Whenever an image turns up, omit it and return the remaining data exactly.

Data extract:
================

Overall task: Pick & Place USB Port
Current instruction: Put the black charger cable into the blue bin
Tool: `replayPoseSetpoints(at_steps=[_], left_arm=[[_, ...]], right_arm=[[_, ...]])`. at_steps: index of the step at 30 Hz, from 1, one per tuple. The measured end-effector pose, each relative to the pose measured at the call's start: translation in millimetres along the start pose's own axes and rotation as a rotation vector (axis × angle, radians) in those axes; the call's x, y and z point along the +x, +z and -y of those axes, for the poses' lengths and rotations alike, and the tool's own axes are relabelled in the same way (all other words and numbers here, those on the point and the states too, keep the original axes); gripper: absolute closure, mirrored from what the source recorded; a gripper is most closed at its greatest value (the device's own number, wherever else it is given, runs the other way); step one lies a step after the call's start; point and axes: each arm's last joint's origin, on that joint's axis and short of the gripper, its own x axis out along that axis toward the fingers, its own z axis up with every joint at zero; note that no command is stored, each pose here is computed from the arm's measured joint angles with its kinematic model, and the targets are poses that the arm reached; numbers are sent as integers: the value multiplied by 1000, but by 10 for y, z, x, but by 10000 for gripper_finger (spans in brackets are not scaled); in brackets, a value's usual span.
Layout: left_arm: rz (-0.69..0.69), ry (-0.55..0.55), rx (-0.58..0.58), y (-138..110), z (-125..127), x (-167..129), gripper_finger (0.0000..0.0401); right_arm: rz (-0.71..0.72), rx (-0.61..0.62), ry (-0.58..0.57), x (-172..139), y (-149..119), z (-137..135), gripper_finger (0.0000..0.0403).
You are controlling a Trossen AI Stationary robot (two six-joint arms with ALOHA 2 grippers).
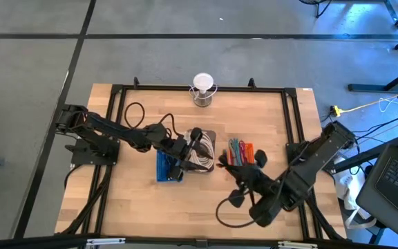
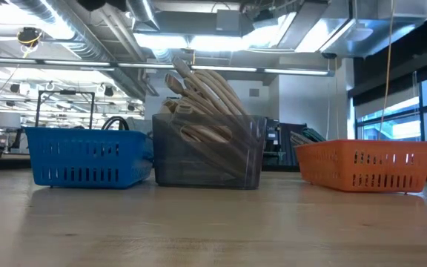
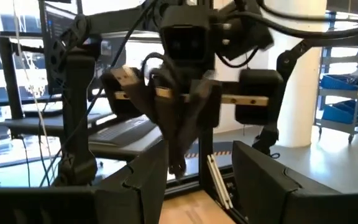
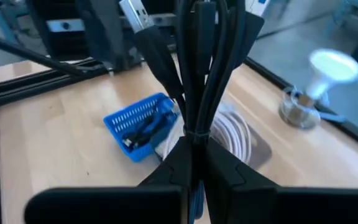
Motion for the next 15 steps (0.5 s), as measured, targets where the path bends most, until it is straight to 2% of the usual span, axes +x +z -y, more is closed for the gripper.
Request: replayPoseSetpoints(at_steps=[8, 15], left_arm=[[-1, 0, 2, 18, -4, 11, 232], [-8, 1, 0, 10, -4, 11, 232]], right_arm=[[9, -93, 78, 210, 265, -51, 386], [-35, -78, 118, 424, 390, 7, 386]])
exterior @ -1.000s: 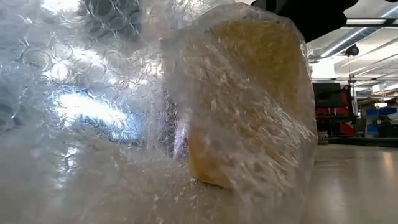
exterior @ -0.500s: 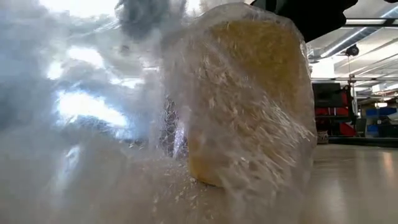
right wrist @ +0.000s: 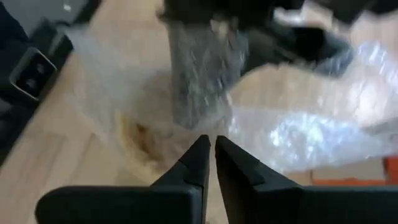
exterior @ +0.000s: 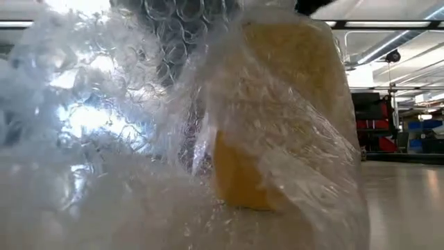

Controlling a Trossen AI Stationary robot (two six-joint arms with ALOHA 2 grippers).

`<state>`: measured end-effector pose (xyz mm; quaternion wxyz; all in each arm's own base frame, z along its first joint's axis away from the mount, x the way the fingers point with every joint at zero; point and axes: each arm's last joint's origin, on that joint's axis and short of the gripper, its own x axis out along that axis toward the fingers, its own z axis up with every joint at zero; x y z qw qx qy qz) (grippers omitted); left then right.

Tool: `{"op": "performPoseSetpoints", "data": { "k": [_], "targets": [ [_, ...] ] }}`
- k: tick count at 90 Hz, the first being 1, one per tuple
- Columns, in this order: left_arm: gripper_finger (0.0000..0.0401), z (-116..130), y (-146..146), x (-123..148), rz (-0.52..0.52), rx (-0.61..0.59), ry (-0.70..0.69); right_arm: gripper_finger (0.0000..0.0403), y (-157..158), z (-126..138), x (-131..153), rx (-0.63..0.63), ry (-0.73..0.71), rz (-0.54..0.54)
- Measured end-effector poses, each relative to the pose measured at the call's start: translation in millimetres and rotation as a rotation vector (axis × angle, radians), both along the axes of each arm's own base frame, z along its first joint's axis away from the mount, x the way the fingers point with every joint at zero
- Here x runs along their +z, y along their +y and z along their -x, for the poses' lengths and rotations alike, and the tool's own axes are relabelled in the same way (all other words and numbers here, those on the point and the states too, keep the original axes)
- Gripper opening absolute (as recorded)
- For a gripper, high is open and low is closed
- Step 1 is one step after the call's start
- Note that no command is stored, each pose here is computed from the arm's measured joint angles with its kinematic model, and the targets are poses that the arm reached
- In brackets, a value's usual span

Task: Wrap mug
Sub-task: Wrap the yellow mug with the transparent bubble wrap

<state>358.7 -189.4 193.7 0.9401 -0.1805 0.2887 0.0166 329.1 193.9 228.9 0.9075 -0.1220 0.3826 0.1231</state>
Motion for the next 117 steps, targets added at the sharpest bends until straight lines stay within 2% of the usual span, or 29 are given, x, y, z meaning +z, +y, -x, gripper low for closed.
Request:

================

Solution to the exercise:
Overall task: Pick & Place USB Port
Current instruction: Put the black charger cable into the blue bin
Tool: `replayPoseSetpoints(at_steps=[_], left_arm=[[_, ...]], right_arm=[[_, ...]])`. at_steps: index of the step at 30 Hz, from 1, one per tuple. The measured end-effector pose, each relative to the pose measured at the call's start: translation in millimetres along the start pose's own axes and rotation as a rotation vector (axis × angle, radians) in those axes; the call's x, y and z point along the +x, +z and -y of those axes, for the poses' lengths and rotations alike, and the tool's own axes are relabelled in the same way (all other words and numbers here, those on the point and the states too, keep the original axes); gripper: absolute closure, mirrored from what the source recorded; a gripper is most closed at its greatest value (the device's own number, wherever else it is given, runs the other way); step one lies a step after the call's start; point and axes: each arm's last joint's origin, on that joint's axis and short of the gripper, its own x axis out along that axis toward the fingers, its own z axis up with every joint at zero; note that no command is stored, each pose here is computed from the arm's measured joint angles with its kinematic model, and the targets are poses that the arm reached; numbers are sent as integers: the value multiplied by 1000, but by 10 for y, z, x, but by 10000 for gripper_finger (spans in brackets are not scaled); in brackets, a value's usual span.
Layout: left_arm: rz (-0.69..0.69), ry (-0.55..0.55), rx (-0.58..0.58), y (-138..110), z (-125..127), x (-167..129), gripper_finger (0.0000..0.0401); right_arm: rz (-0.71..0.72), rx (-0.61..0.62), ry (-0.58..0.57), x (-172..139), y (-149..119), z (-137..135), gripper_finger (0.0000..0.0403).
You are controlling a Trossen AI Stationary robot (two six-joint arms with ALOHA 2 grippers).
Motion for the next 15 steps (0.5 s), as measured, targets where the path bends most, until it is straight to 2% of the usual span, axes +x +z -y, more is closed for the gripper.
Request: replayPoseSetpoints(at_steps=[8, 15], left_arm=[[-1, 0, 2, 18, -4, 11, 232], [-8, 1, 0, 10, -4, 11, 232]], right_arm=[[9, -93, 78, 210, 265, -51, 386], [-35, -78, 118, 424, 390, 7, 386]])
exterior @ -1.000s: 
exterior @ -0.500s: 
right wrist @ +0.000s: 
exterior @ +0.000s: 

Controlling a Trossen AI Stationary robot (two six-joint arms with ALOHA 2 grippers).

`<state>`: measured end-effector pose (xyz mm; quaternion wxyz; all in each arm's own base frame, z along its first joint's axis away from the mount, x the way the fingers point with every joint at zero; point and axes: each arm's last joint's origin, on that joint's axis and short of the gripper, its own x axis out along that axis toward the fingers, its own z axis up with every joint at zero; x y z qw qx qy qz) (grippers omitted); left then right.

Tool: `{"op": "performPoseSetpoints", "data": { "k": [_], "targets": [ [_, ...] ] }}`
- k: tick count at 90 Hz, the first being 1, one per tuple
- Columns, in this order: left_arm: gripper_finger (0.0000..0.0401), z (-116..130), y (-146..146), x (-123..148), rz (-0.52..0.52), rx (-0.61..0.59), ry (-0.70..0.69); right_arm: gripper_finger (0.0000..0.0403), y (-157..158), z (-126..138), x (-131..153), rx (-0.63..0.63), ry (-0.73..0.71), rz (-0.54..0.54)
- Measured end-effector poses, each relative to the pose measured at the call's start: translation in millimetres and rotation as a rotation vector (axis × angle, radians), both along the axes of each arm's own base frame, z along its first joint's axis away from the mount, x the way the fingers point with every joint at zero
- Here x runs along their +z, y along their +y and z along their -x, for the poses' lengths and rotations alike, and the tool's own axes are relabelled in the same way (all other words and numbers here, those on the point and the states too, keep the original axes)
- Gripper opening absolute (as recorded)
- For a gripper, high is open and low is closed
- Step 1 is one step after the call's start
- Note that no command is stored, each pose here is computed from the arm's measured joint angles with its kinematic model, and the targets are poses that the arm reached
- In brackets, a value's usual span

Task: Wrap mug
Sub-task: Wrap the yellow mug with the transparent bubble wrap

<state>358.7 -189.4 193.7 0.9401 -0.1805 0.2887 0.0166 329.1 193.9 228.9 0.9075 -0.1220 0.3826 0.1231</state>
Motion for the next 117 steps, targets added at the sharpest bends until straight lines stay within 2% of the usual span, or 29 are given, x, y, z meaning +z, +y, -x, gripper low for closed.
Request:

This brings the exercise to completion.